ExactFloat

ExactFloat is a multiple-precision floating point type based on the OpenSSL Bignum library. It has the same interface as the built-in "float" and "double" types, but only supports the subset of operators and intrinsics where it is possible to compute the result exactly. So for example, ExactFloat supports addition and multiplication but not division (since in general, the quotient of two floating-point numbers cannot be represented exactly). Exact arithmetic is useful for geometric algorithms, especially for disambiguating cases where ordinary double-precision arithmetic yields an uncertain result.

ExactFloat is a subset of the faster and more capable MPFloat class (which is based on the GNU MPFR library).
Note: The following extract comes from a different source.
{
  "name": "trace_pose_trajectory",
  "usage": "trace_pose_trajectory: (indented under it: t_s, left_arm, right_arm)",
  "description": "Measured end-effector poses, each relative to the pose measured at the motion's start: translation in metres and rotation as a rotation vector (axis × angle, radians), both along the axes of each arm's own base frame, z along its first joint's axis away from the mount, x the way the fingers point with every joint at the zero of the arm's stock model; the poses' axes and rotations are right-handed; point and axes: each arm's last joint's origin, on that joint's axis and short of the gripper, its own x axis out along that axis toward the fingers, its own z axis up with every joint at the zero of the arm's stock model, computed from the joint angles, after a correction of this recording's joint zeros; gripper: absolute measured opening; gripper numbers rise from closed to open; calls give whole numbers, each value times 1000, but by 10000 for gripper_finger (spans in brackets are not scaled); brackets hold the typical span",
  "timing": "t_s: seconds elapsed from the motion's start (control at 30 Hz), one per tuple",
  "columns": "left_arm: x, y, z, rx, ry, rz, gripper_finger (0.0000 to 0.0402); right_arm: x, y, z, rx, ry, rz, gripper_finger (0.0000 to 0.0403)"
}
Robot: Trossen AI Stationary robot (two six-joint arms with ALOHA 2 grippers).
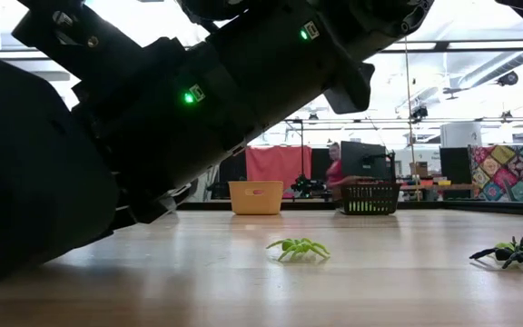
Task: Sort Halloween decoration
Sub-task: Put the black spider toy into the orange bin
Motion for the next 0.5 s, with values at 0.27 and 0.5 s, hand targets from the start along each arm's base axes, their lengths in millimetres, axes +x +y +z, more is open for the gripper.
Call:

The main reason to use this class rather than MPFloat is that it is subject to a BSD-style license rather than the much more restrictive LGPL license.

It has the following features:

- ExactFloat uses the same syntax as the built-in "float" and "double" types, for example: x += 4 + fabs(2*y*y - z*z). There are a few differences (see below), but the syntax is compatible enough so that ExactFloat can be used as a template argument to templatized classes such as Vector2, VectorN, Matrix3x3, etc.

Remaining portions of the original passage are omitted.